Special guest: Andrea Lanfri – der erste Mehrfachamputierte auf dem Mount Everest
Zum nunmehr vierten Mal wurde zum Ende des Schuljahres der PREMIO CONSOLATO für besondere Leistungen im Fach Italienisch durch das Italienische Konsulat in Freiburg, das Italienische Kulturinstitut Stuttgart und das Regierungspräsidium Freiburg vergeben.
Wir gratulieren unseren ausgezeichneten Italienisch-Schüler*innen Daniel Flotho (8a), Alessandro Massarelli (8e), Laura Neves (9c) und Melanie Blattmann (10b).

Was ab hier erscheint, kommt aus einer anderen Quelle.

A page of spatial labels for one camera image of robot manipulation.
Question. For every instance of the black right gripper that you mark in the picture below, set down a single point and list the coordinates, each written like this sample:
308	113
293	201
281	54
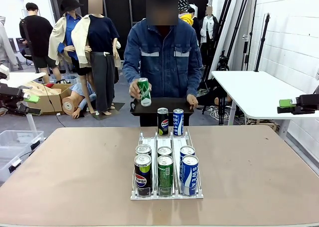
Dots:
309	103

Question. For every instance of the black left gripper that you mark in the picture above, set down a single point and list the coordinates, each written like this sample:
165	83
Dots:
10	96

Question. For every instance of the green Chilsung soda can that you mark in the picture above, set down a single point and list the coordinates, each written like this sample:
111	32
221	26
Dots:
144	92
165	174
164	151

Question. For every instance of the black serving tray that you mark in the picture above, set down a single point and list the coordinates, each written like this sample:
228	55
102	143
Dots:
169	105

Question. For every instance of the blue Pocari Sweat can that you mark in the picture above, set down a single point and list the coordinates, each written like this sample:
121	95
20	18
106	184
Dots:
187	151
190	177
178	122

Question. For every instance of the person's right forearm denim sleeve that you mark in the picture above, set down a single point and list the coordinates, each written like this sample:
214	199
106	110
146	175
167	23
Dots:
130	74

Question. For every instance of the person's left forearm denim sleeve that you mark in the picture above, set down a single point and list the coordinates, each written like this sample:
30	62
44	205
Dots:
194	82

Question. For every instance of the person in grey hoodie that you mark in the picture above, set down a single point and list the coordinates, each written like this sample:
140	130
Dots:
5	45

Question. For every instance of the person in black outfit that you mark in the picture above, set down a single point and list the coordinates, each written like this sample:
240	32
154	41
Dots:
37	35

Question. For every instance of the person in denim jacket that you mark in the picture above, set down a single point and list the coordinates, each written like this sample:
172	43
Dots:
164	62

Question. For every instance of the person bucket hat yellow hoodie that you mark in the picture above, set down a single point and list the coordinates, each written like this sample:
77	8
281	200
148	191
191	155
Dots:
187	19

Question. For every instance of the person's left hand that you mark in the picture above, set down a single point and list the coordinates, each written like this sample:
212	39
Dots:
192	101

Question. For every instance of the person's right hand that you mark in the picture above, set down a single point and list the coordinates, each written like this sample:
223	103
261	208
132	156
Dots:
133	90

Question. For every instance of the brown cardboard box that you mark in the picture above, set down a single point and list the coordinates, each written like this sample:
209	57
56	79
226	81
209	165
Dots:
49	102

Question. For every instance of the wooden crate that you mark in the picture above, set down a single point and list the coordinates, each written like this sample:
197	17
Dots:
269	125

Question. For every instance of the white table with round leg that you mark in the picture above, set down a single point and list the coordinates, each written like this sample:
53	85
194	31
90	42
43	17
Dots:
22	77

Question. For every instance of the clear plastic storage bin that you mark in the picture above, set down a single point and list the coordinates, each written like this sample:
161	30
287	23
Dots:
15	137
7	162

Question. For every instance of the large white table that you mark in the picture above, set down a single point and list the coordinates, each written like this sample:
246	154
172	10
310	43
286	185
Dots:
249	92

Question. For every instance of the mannequin torso in blue shirt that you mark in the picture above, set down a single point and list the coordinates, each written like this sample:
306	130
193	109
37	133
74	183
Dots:
74	100

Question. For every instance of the black pole stand on table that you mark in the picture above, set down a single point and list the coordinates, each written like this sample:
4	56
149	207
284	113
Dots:
261	45

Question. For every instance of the thin black upright stand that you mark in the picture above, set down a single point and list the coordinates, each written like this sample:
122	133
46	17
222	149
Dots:
252	33

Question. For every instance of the leaning black light stands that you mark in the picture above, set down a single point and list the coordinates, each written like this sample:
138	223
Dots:
229	13

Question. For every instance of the mannequin in white jacket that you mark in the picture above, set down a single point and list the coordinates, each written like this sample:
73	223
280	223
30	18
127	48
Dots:
209	28

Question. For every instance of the black Pepsi can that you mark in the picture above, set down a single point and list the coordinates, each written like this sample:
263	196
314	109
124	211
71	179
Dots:
163	122
143	149
143	174

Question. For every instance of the white can dispenser rack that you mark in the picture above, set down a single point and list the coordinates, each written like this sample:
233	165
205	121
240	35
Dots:
163	141

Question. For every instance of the black camera tripod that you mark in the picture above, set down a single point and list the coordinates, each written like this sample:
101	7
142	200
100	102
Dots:
222	62

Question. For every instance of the black mannequin base plate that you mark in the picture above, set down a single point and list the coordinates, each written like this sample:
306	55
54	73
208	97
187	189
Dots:
114	107

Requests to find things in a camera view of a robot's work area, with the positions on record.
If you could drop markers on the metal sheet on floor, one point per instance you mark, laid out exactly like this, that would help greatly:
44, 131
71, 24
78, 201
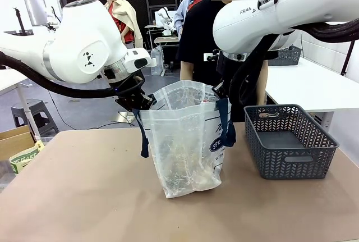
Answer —
127, 117

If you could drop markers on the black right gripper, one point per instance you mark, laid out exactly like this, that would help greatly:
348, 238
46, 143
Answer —
220, 89

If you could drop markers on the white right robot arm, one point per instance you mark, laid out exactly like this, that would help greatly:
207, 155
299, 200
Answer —
280, 11

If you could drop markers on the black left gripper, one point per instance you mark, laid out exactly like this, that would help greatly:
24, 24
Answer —
134, 101

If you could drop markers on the small white side table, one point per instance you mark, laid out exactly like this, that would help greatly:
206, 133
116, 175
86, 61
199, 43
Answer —
11, 80

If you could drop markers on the black slanted stand pole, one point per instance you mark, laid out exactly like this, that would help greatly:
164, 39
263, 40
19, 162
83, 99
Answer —
347, 56

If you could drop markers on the translucent white shopping bag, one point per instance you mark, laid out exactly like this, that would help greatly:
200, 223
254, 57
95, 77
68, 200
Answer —
185, 141

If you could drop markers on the person's right forearm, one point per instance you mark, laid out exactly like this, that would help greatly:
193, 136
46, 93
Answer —
187, 70

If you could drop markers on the mannequin with cream coat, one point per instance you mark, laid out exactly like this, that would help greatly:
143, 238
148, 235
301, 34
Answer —
123, 14

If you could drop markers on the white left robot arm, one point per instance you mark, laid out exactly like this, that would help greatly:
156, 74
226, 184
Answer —
84, 42

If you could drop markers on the person's left forearm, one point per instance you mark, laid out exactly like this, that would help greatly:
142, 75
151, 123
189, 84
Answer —
262, 82

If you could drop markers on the small white background robot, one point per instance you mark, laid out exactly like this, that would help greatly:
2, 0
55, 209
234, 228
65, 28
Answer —
165, 18

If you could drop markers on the person in black shirt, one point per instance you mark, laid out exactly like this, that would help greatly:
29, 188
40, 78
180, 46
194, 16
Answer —
202, 34

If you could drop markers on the grey plastic lattice basket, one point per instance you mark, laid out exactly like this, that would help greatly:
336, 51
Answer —
289, 143
287, 56

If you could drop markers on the brown cardboard box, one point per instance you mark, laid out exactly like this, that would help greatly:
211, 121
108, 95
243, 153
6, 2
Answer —
15, 141

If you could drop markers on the grey plastic step stool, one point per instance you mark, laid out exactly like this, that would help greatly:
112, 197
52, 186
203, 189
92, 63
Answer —
39, 113

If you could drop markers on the clear plastic container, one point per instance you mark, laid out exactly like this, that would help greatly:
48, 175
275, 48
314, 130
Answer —
157, 61

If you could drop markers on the grey light panel on stand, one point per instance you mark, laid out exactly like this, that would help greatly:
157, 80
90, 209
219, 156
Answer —
35, 10

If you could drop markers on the person in blue shirt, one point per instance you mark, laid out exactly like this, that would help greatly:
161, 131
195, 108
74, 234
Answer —
182, 9

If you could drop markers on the green and white paper bag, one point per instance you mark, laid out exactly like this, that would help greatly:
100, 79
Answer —
25, 156

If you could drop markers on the large white side table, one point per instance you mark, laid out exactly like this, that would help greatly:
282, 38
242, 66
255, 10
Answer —
308, 84

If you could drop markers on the black tripod stand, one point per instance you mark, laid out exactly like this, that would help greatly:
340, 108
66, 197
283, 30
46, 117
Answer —
19, 21

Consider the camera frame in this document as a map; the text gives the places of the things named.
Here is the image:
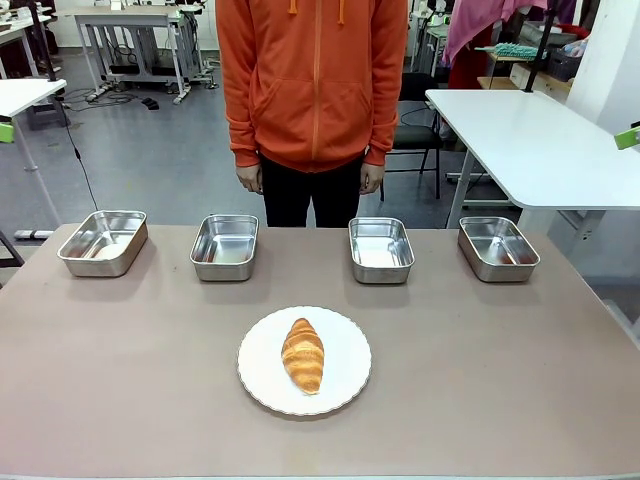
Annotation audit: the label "golden brown croissant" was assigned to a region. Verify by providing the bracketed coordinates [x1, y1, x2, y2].
[281, 317, 326, 397]

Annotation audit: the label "person's left forearm orange sleeve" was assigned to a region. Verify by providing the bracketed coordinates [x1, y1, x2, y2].
[363, 94, 400, 167]

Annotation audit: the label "person's right forearm orange sleeve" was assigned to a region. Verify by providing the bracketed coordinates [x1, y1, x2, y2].
[225, 94, 262, 169]

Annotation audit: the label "stainless steel rectangular container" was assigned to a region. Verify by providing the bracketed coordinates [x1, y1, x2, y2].
[457, 215, 542, 284]
[348, 216, 416, 286]
[56, 209, 150, 279]
[189, 214, 260, 283]

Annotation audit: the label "person's right hand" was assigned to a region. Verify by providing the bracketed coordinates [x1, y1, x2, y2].
[236, 164, 264, 195]

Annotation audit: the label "person's left hand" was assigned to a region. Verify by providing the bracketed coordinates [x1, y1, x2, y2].
[359, 160, 385, 196]

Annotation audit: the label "small white side table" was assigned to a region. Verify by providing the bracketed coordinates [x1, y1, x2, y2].
[0, 78, 68, 226]

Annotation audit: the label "grey storage basket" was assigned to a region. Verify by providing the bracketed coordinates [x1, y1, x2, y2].
[548, 45, 584, 82]

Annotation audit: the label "teal fluffy duster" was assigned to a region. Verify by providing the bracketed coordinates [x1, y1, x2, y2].
[474, 42, 549, 62]

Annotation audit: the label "grey metal workbench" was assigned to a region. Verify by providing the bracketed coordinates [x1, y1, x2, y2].
[73, 4, 194, 105]

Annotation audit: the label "red hanging garment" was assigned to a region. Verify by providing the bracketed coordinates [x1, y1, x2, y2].
[447, 27, 496, 90]

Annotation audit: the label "pink hanging cloth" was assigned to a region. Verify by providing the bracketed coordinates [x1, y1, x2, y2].
[441, 0, 549, 66]

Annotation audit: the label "black folding chair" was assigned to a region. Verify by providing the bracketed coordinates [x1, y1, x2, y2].
[379, 72, 446, 201]

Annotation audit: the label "black trousers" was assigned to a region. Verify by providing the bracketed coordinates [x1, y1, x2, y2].
[258, 152, 367, 230]

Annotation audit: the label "orange zip hoodie torso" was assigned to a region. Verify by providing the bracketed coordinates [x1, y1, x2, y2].
[215, 0, 410, 175]

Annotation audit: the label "white scalloped plate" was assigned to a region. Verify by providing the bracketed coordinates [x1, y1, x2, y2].
[237, 305, 373, 417]

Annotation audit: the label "black floor cable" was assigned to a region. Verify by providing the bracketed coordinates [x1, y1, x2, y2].
[59, 97, 100, 212]

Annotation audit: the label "black camera pole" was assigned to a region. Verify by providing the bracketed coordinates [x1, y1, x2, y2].
[522, 0, 559, 95]
[27, 0, 57, 84]

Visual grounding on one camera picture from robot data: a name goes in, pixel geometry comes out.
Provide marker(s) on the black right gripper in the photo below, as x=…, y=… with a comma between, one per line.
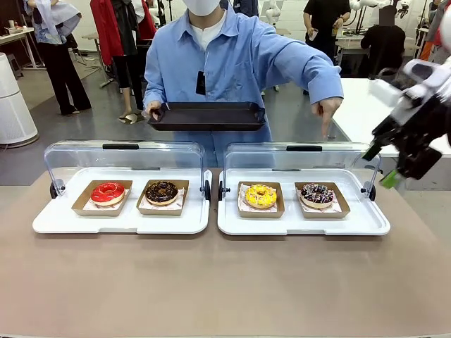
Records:
x=423, y=141

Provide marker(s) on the chocolate sprinkle donut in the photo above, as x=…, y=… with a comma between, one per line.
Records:
x=343, y=207

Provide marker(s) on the dark donut with purple sprinkles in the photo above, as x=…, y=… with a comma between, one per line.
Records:
x=315, y=198

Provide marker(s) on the black serving tray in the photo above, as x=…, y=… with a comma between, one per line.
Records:
x=211, y=118

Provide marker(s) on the red glazed donut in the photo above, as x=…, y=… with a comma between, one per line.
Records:
x=105, y=195
x=81, y=207

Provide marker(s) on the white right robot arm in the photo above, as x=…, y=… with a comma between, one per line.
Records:
x=433, y=81

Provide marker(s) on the person's left forearm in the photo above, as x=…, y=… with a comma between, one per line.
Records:
x=310, y=74

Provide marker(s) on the person's right forearm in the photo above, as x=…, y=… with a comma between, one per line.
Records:
x=155, y=88

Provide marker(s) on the seated person in black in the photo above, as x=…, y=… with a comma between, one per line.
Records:
x=382, y=45

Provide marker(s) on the yellow glazed donut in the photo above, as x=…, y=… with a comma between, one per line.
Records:
x=260, y=213
x=255, y=199

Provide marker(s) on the person in blue shirt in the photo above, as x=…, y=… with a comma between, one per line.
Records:
x=232, y=60

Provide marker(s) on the chocolate glazed donut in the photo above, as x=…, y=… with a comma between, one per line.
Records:
x=156, y=195

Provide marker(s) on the person's left hand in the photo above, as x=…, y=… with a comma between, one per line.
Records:
x=327, y=109

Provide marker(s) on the person's right hand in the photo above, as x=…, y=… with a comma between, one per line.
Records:
x=152, y=108

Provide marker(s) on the white display case base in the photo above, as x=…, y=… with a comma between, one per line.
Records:
x=56, y=218
x=366, y=218

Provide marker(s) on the large white table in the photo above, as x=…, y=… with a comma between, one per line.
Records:
x=359, y=105

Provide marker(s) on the clear display case lid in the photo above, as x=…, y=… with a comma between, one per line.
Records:
x=303, y=148
x=120, y=146

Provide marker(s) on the bystander in red vest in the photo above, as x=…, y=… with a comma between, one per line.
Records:
x=426, y=51

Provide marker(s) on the long grey background table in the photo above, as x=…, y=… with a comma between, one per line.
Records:
x=347, y=44

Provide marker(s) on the white paper cup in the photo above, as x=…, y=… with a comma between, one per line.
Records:
x=12, y=24
x=313, y=34

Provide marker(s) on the man in black t-shirt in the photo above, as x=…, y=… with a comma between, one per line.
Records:
x=324, y=21

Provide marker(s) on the white background robot arms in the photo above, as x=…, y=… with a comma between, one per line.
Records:
x=366, y=3

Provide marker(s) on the small white background robot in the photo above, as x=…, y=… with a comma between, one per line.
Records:
x=272, y=12

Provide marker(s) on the white face mask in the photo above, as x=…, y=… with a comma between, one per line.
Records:
x=202, y=7

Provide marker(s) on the small grey folding table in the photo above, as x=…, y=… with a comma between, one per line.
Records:
x=92, y=35

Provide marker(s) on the bystander in pale blue blouse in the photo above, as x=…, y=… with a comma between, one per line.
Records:
x=60, y=70

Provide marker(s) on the white air purifier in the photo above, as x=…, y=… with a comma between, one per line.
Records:
x=14, y=105

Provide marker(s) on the white background desk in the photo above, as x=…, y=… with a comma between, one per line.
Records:
x=14, y=35

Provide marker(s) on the silver mannequin base plate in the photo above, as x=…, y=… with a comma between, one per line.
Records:
x=130, y=118

Regierungsvizepräsident Ficht betonte mit einem Zitat von Nelson Mandela, wie wichtig auch im Zeitalter der KI der Erwerb von Fremdsprachen ist: „If you talk to a man in a language he understands, that goes to his head. If you talk to him in his language, that goes to his heart.”
Besonders beeindruckend und zugleich bewegend war die Begegnung mit Autor des Buchpreises für die prämierten Zehntklässler*innen: Andrea Lanfri. Im Alter von 29 Jahren erkrankte der passionierte Bergsteiger und Kletterer 2015 plötzlich an einer bakteriellen Hirnhautentzündung, durch die er beide Beine und 7 Finger verlor. Die Prognose der Ärzte war ernüchternd: „Bergsteigen oder klettern … tut uns leid, aber das wird nichts mehr!“ Und er strafte sie Lügen: 2024 erklomm er den 5. der sieben höchsten Berge der Welt mit Prothesen; er ist der erste Mehrfachamputierte, der den Gipfel des Mount Everest mit 8.849 m erreichte. Lanfris Botschaft: „I limiti sono solo nella tua testa.” – “Grenzen? Die sind allein in deinem Kopf.”